As life progressed, they absorbed
an ever-deepening spirituality that arose with their connection to the horizons
and the creation around them. In the riderless horse ceremony last Friday, that
connectivity arrived in full display.
We are Westerners was the
resounding theme.
Implicit in that must be certain
unalienable rights, but at this juncture, the point is much more basic. They
were friends. They knew that. We knew that.
We also knew something else and it
is much more profound. At the end, there is a distinction. The creation shaped
them and it does us, but … it is only the Creator who holds the key to
eternity.
Reliance Interest
As the sign is being read, it
appears this new fellow residing in the peoples’ house is more intent on
dehorning the seed stock than sorting through the Corrientes. He is shutting
down the federal oil patch, terminating an international treaty (Keystone XL)
with an executive order, halting construction on the southern wall that has direct
impact on our safety and daily life, and preparing to install climate change
policies on federal range lands that will be predicated on his tripartite
campaign pledges of environmentalism, social justice, and racial inequalities.
It is simply impossible to overlay the
image of Sons of the American West over that agenda and come away
thinking we are represented in any form or fashion. Too many interactions in
our past have led us to be able to answer the test question that asks for the
definition of unexplained inconsistency (in our dealings with the federal
agencies).
The offering public comments for
pending changes is always announced as a matter of law, but poll any oilman,
rancher, miner, or timberman on federal land and odds are not a single one will
be able to confirm any comment has been accepted much less interjected into
policy.
It just doesn’t happen.
In fact, the footprint of our
businesses forms an ongoing war zone of political ebb and flow based on the
newest occupant in the heretofore mentioned residence.
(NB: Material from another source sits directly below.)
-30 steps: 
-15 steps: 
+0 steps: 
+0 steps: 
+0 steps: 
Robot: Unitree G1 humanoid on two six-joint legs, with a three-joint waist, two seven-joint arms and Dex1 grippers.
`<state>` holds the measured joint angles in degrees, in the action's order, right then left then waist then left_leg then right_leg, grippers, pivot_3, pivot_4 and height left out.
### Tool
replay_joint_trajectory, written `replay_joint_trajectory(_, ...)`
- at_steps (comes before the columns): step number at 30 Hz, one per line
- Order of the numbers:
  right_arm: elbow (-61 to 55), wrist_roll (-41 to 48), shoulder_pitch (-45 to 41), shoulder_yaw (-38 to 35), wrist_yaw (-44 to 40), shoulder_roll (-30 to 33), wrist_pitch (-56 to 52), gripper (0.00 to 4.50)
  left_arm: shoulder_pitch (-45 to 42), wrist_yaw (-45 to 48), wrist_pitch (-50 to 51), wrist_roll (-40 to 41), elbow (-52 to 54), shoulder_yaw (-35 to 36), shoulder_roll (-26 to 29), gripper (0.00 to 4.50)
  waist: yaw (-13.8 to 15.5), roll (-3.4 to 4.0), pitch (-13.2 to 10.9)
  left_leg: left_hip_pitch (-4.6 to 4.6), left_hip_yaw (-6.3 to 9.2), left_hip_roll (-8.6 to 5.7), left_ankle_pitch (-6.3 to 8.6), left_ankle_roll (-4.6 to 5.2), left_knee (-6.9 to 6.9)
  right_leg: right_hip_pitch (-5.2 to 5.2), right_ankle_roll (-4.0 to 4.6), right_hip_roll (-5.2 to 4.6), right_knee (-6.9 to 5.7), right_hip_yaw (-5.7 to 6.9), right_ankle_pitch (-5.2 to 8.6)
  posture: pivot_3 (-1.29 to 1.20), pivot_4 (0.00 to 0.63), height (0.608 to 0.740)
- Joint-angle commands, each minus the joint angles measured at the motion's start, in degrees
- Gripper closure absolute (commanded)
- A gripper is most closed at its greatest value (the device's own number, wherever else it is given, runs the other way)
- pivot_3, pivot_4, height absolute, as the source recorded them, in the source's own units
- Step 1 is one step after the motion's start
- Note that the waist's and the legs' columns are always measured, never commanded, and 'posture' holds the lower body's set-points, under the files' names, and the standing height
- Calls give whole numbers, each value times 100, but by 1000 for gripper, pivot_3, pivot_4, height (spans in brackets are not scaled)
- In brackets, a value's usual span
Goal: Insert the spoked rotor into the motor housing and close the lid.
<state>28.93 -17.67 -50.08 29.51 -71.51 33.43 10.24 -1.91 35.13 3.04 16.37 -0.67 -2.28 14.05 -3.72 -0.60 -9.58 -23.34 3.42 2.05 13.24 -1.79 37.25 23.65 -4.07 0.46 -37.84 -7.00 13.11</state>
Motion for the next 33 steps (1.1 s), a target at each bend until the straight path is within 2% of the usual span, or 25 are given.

History and experience
have demonstrated the end result is a stepwise loss of freedoms for what the
community has always maintained as inherent rights to do business in the West.
That is why the 5-4 SCOTUS vote
last June is so interesting.
In Security v. Regents of
University of California, the Court ruled that the administration had broken
the law in doing away with the Obama era deferred action for childhood arrivals
(DACA). The Obama policy created a reliance interest on behalf of those young
people, and, once it was established and relied upon, any change in resulting
promise is accompanied by an incumbent contract to enforce.
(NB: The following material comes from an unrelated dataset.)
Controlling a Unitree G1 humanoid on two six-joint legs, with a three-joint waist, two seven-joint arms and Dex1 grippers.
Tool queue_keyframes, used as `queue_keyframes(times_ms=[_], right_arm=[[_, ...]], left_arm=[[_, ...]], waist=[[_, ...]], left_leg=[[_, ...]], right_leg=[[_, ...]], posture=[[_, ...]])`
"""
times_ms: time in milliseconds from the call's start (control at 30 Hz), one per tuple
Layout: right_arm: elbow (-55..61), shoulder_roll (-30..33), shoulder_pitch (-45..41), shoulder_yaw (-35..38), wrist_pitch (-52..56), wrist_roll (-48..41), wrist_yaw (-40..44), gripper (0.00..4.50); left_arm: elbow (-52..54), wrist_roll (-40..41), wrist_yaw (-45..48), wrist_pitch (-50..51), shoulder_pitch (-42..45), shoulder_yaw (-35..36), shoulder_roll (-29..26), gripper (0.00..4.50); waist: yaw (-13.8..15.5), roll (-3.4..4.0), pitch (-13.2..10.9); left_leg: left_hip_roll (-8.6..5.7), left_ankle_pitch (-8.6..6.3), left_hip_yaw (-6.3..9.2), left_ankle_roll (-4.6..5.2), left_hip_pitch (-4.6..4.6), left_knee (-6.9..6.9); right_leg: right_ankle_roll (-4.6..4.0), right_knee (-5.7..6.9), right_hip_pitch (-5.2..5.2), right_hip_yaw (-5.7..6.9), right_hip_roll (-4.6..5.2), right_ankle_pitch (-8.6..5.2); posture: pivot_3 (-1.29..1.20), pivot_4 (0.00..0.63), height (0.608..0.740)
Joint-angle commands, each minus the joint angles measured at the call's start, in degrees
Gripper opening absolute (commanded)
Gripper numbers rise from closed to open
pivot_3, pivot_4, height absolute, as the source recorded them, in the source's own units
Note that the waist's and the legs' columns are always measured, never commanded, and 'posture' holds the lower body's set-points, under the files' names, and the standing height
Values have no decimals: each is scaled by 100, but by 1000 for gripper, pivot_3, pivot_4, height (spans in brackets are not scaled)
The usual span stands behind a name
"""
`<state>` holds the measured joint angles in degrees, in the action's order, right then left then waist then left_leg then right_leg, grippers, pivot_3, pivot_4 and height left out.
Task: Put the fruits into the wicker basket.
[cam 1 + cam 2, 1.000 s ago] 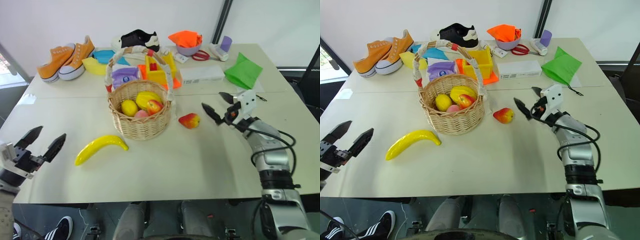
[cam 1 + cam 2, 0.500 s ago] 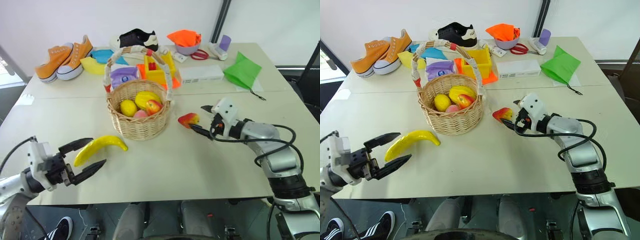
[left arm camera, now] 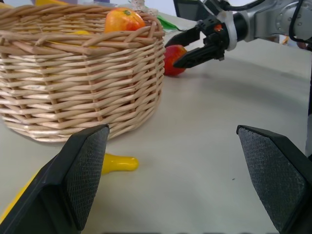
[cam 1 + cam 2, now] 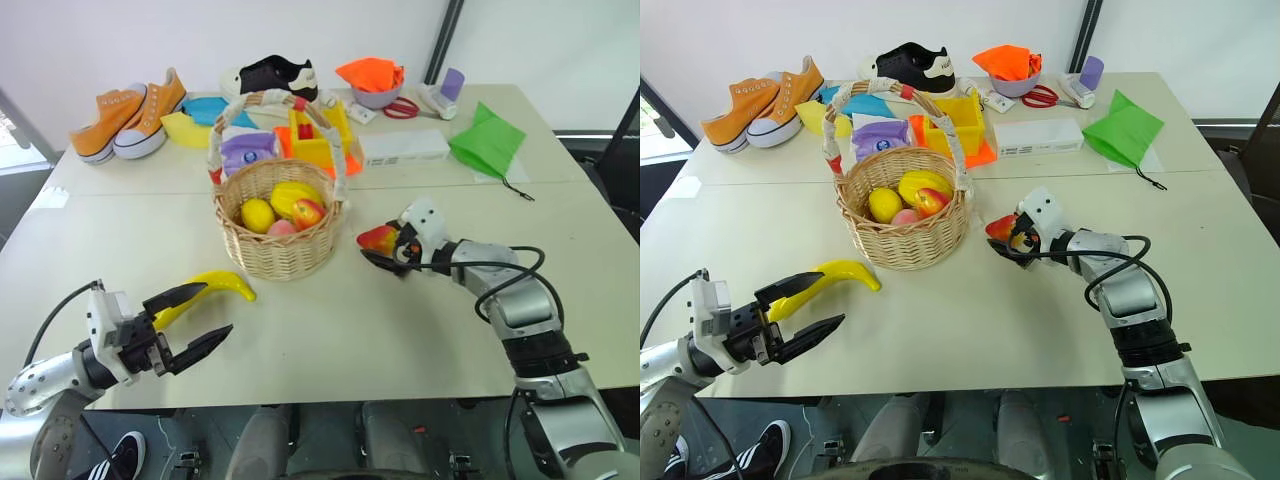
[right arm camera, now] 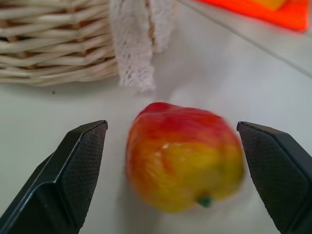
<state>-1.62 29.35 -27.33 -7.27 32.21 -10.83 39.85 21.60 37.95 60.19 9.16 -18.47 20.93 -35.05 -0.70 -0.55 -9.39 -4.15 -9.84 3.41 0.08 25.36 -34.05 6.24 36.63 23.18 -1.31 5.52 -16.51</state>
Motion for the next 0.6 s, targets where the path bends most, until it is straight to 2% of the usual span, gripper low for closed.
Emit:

Those children of illegals thus
illegals themselves were awarded a right and the United States government was
required to protect and enforce it.
Yes, the question must be asked. Why
on earth, then, is there not an original right predicated on a reliance
interest for these American industries on federal lands?
Give or take a decade the
extractive industries of the West began operating about 1880. There was never a
void of rationale in the undertakings. The oil business was and is completely
reliant on oil in the ground. The rancher is completely reliant on the grass
that grows from the soil. The miner is completely reliant on the target mineral
he seeks in the ground, and the timberman is completely reliant on the timber
that grows in the mountains west of the 100th Meridian.
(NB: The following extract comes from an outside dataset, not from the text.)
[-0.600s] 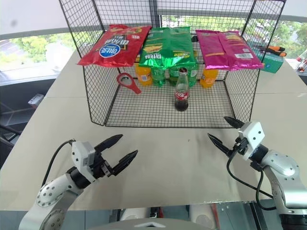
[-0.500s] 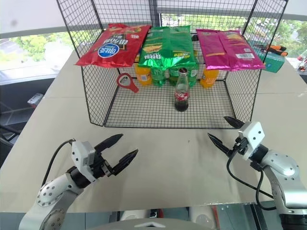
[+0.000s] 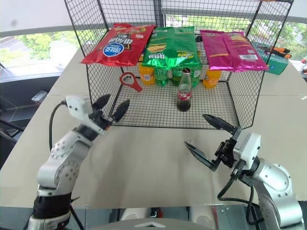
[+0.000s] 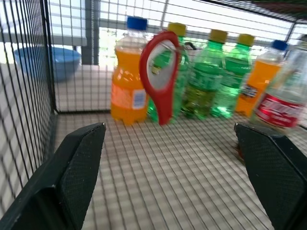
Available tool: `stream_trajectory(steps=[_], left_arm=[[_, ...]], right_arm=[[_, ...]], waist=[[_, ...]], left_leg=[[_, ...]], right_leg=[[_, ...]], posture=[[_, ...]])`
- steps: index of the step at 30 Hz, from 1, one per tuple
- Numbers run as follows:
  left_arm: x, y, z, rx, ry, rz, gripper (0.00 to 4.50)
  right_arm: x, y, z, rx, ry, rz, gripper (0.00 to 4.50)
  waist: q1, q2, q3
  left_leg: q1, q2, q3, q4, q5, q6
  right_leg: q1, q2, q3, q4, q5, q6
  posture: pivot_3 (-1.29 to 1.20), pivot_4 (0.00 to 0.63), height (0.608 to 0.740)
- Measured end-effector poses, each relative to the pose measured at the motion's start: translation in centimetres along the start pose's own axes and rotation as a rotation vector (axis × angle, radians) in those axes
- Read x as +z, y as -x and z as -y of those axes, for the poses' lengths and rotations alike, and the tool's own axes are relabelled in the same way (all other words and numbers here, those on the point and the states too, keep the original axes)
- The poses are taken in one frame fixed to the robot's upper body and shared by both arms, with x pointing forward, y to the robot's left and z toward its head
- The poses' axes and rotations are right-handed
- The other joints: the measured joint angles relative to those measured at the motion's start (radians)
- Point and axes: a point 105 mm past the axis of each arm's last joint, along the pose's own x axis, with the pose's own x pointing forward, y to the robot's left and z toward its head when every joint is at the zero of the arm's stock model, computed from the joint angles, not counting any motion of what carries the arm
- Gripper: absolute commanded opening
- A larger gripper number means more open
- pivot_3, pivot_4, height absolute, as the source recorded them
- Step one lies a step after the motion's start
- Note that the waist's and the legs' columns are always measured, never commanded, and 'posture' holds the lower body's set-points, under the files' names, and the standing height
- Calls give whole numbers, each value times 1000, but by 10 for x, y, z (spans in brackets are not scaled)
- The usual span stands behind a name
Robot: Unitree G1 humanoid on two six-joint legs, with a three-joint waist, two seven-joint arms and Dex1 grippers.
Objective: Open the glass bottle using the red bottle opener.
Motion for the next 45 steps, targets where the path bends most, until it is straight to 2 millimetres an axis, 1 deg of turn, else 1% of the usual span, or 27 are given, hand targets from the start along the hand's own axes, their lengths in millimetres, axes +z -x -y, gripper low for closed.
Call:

In the case of grazing, we are
again and again reminded we have no right, but, rather, a privilege to graze on
federal lands. Further, that mere privilege can be revoked at any time, but … a
non-American can garner rights that must be enforced by the government.
In Memory
Bud and Skip were both incredulous
and worried about the hyper partisanship that has infected our society. It was
abundant in their conversation, in their frequent emails, and in their own
personal actions as this epoch of their being neared its end.
Collectively, they stood with many
others who fought the good fight, recognized and endeavored to correct personal
shortcomings, and looked increasingly to a higher being. They were independent
and free men who demonstrated what that really means.
They were good men, and … we must
be allowed to create more like them.
Stephen
L. Wilmeth is a rancher from southern New Mexico. “Friends!”